◆ **Assigned task**: Transcribe the entries that come next exactly, but not the pictures they contain.

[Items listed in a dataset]

──────────────────────────────

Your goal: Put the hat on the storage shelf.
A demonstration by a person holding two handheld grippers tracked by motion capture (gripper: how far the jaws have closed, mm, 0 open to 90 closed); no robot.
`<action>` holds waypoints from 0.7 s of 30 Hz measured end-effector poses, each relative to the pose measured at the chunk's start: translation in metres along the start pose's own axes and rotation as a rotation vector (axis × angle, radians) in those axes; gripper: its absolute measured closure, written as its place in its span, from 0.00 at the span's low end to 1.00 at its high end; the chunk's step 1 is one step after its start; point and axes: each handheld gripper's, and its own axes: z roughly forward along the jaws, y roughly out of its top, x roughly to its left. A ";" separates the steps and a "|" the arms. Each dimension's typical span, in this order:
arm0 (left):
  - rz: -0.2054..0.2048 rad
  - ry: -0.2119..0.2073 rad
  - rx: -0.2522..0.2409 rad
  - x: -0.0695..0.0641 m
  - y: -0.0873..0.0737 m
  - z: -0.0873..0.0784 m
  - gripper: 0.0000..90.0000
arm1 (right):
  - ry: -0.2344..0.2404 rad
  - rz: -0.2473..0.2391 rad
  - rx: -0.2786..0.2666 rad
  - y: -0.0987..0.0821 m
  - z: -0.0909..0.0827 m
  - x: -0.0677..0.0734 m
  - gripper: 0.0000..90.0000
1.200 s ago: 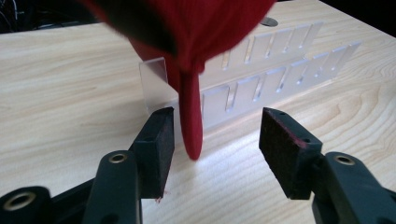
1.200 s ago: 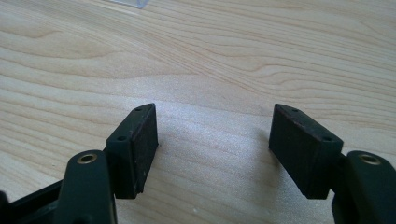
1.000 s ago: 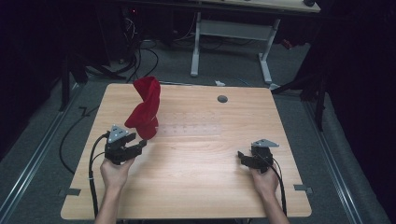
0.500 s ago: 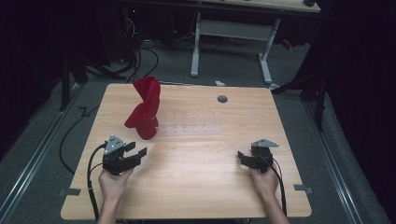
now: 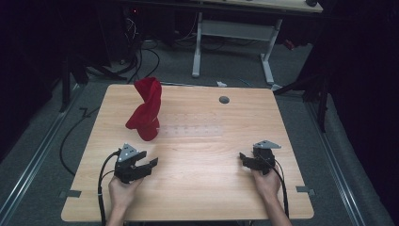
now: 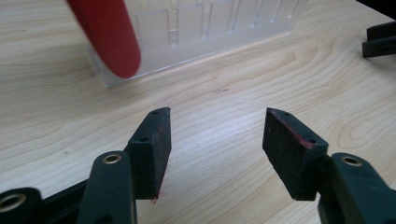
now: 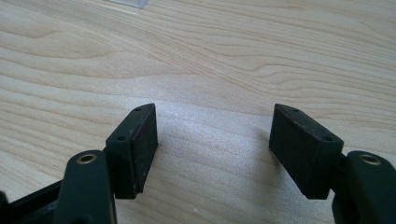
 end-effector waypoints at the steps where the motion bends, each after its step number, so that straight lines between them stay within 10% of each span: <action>1: -0.001 0.001 0.004 -0.001 -0.003 0.002 0.46 | 0.000 0.001 0.000 0.000 0.000 0.000 0.36; 21: 0.048 0.009 0.056 -0.016 -0.038 0.036 0.44 | 0.000 -0.001 0.000 0.000 0.000 0.000 0.36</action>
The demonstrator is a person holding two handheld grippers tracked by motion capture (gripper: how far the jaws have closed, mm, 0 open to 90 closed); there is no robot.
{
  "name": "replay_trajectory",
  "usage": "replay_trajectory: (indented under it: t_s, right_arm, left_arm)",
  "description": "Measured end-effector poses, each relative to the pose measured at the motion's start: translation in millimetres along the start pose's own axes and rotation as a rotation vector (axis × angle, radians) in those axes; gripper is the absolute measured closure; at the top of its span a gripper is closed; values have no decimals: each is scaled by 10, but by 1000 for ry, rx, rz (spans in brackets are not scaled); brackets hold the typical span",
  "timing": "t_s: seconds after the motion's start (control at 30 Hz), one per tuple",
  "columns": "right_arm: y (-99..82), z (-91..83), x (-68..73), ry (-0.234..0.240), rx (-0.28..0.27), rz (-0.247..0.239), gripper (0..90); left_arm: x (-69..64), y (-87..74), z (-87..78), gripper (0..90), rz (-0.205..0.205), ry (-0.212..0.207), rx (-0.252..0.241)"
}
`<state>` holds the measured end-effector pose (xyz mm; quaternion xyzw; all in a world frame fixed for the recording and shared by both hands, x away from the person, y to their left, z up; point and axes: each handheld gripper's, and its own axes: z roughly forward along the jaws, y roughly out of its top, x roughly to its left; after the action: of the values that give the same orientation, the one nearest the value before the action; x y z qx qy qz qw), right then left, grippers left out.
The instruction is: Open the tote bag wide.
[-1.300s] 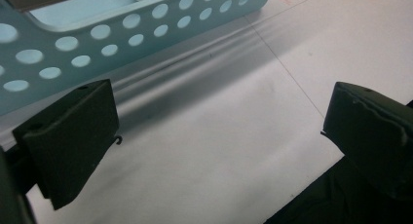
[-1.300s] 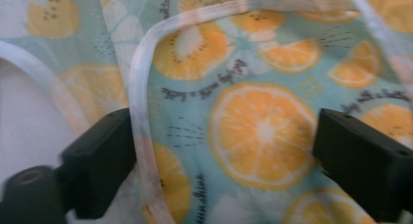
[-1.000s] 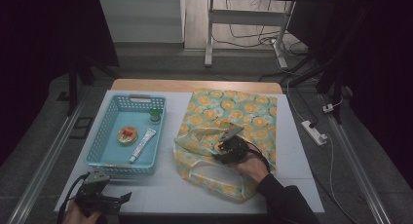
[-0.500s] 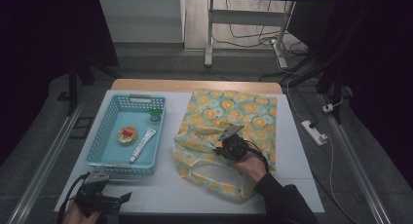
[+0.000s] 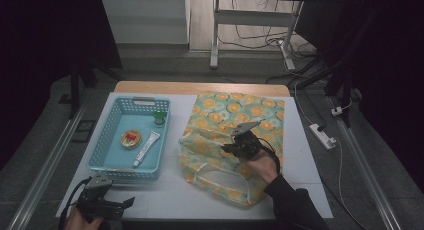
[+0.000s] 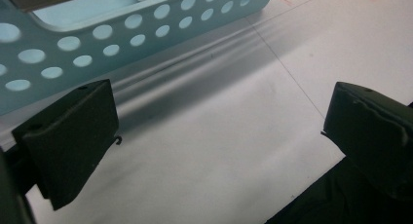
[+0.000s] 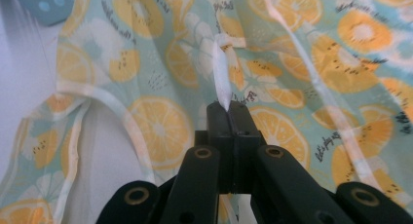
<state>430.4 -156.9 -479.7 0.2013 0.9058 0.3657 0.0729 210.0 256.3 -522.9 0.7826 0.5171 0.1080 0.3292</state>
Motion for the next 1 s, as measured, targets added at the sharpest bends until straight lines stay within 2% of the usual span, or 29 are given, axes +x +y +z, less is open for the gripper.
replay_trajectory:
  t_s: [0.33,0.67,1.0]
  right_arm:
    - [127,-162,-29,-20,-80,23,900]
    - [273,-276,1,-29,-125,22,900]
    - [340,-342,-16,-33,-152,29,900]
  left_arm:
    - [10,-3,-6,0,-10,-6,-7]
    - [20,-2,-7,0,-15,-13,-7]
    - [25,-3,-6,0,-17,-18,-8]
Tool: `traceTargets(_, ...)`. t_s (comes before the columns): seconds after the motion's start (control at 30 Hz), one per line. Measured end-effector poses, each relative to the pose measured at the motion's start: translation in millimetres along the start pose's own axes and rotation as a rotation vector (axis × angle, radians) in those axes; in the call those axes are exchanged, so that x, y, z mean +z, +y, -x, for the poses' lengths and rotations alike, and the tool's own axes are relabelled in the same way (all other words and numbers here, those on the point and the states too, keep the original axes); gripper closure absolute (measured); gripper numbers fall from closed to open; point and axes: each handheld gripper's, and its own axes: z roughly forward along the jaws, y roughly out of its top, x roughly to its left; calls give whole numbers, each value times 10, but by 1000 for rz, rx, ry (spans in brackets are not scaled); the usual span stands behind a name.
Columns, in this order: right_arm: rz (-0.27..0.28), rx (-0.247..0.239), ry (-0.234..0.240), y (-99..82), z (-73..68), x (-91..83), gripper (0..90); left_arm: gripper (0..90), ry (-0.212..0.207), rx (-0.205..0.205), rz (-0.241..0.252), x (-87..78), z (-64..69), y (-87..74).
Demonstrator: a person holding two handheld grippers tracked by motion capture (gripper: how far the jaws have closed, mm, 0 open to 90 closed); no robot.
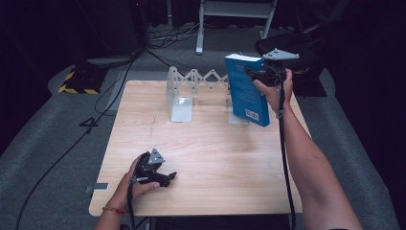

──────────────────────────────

◆ **Completed task**:
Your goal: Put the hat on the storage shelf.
A demonstration by a person holding two handheld grippers tracked by motion capture (gripper: how far the jaws have closed, mm, 0 open to 90 closed); no robot.
`<action>` holds waypoints from 0.7 s of 30 Hz measured end-effector poses, each relative to the pose measured at the chunk's start: translation in metres along the start pose's own axes and rotation as a rotation vector (axis × angle, radians) in those axes; gripper: its absolute measured closure, written as its place in its span, from 0.00 at the span's low end to 1.00 at its high end; the chunk's step 1 is one step after its start; point and axes: each handheld gripper's, and its own axes: z roughly forward along the jaws, y roughly out of its top, x roughly to its left. A ";" separates the steps and a "|" the arms. Each dimension's typical span, in this order:
arm0 (left):
  - rz: -0.2054..0.2048 rad
  - ry: -0.2119..0.2073 rad
  - rx: -0.2522..0.2409 rad
  - x: -0.0695..0.0641 m
  - y: -0.0873..0.0737 m
  - z: -0.0873..0.0784 m
  - gripper: 0.0000..90.0000
arm1 (right):
  - ry: -0.2344..0.2404 rad
  - rz: -0.2473..0.2391 rad
  - rx: -0.2786..0.2666 rad
  - y: -0.0987..0.0821 m
  - z: -0.0909..0.0827 m
  - x: -0.0677..0.0734 m
  - gripper: 0.0000..90.0000
1.200 s ago: 
1.200 s ago: 
1.000 s ago: 
0.500 s ago: 
now: 
now: 
now: 
 end-effector waypoints at the steps where the motion bends, each after its step number, so that straight lines between them stay within 10% of each span: <action>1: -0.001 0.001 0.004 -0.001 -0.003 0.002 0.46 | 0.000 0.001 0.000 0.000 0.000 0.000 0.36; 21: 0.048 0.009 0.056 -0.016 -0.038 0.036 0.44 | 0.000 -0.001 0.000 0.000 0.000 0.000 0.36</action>
The demonstrator is a person holding two handheld grippers tracked by motion capture (gripper: how far the jaws have closed, mm, 0 open to 90 closed); there is no robot.
{
  "name": "replay_trajectory",
  "usage": "replay_trajectory: (indented under it: t_s, right_arm, left_arm)",
  "description": "Measured end-effector poses, each relative to the pose measured at the motion's start: translation in millimetres along the start pose's own axes and rotation as a rotation vector (axis × angle, radians) in those axes; gripper is the absolute measured closure; at the top of its span a gripper is closed; values have no decimals: each is scaled by 10, but by 1000 for ry, rx, rz (spans in brackets are not scaled); brackets hold the typical span",
  "timing": "t_s: seconds after the motion's start (control at 30 Hz), one per tuple",
  "columns": "right_arm: y (-99..82), z (-91..83), x (-68..73), ry (-0.234..0.240), rx (-0.28..0.27), rz (-0.247..0.239), gripper (0..90); left_arm: x (-69..64), y (-87..74), z (-87..78), gripper (0..90), rz (-0.205..0.205), ry (-0.212..0.207), rx (-0.252..0.241)"
}
`<state>` holds the measured end-effector pose (xyz mm; quaternion xyzw; all in a world frame fixed for the recording and shared by both hands, x away from the person, y to their left, z up; point and axes: each handheld gripper's, and its own axes: z roughly forward along the jaws, y roughly out of its top, x roughly to its left; after the action: of the values that give the same orientation, the one nearest the value before the action; x y z qx qy qz qw), right then left, grippers left out.
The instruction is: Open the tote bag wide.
[-1.300s] 
[-1.300s] 
[-1.000s] 
[-0.500s] 
[+0.000s] 
[+0.000s] 
[+0.000s] 
<state>430.4 -156.9 -479.7 0.2013 0.9058 0.3657 0.0729 210.0 256.3 -522.9 0.7826 0.5171 0.1080 0.3292</state>
Motion for the next 1 s, as measured, targets added at the sharpest bends until straight lines stay within 2% of the usual span, or 29 are given, axes +x +y +z, less is open for the gripper.
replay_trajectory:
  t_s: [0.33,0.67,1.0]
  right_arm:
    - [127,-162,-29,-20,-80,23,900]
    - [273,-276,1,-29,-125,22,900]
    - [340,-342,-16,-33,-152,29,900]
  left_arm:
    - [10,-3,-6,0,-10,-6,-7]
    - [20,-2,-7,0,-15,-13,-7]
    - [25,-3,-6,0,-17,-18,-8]
Tool: `traceTargets(_, ...)`. t_s (comes before the columns): seconds after the motion's start (control at 30 Hz), one per line. Measured end-effector poses, each relative to the pose measured at the motion's start: translation in millimetres along the start pose's own axes and rotation as a rotation vector (axis × angle, radians) in those axes; in the call those axes are exchanged, so that x, y, z mean +z, +y, -x, for the poses' lengths and rotations alike, and the tool's own axes are relabelled in the same way (all other words and numbers here, those on the point and the states too, keep the original axes); gripper closure absolute (measured); gripper numbers fall from closed to open; point and axes: each handheld gripper's, and its own axes: z roughly forward along the jaws, y roughly out of its top, x roughly to its left; calls give whole numbers, each value times 10, but by 1000 for rz, rx, ry (spans in brackets are not scaled); the usual span stands behind a name.
Columns, in this order: right_arm: rz (-0.27..0.28), rx (-0.247..0.239), ry (-0.234..0.240), y (-99..82), z (-73..68), x (-91..83), gripper (0..90); left_arm: gripper (0..90), ry (-0.212..0.207), rx (-0.205..0.205), rz (-0.241..0.252), x (-87..78), z (-64..69), y (-87..74).
Demonstrator: a person holding two handheld grippers tracked by motion capture (gripper: how far the jaws have closed, mm, 0 open to 90 closed); no robot.

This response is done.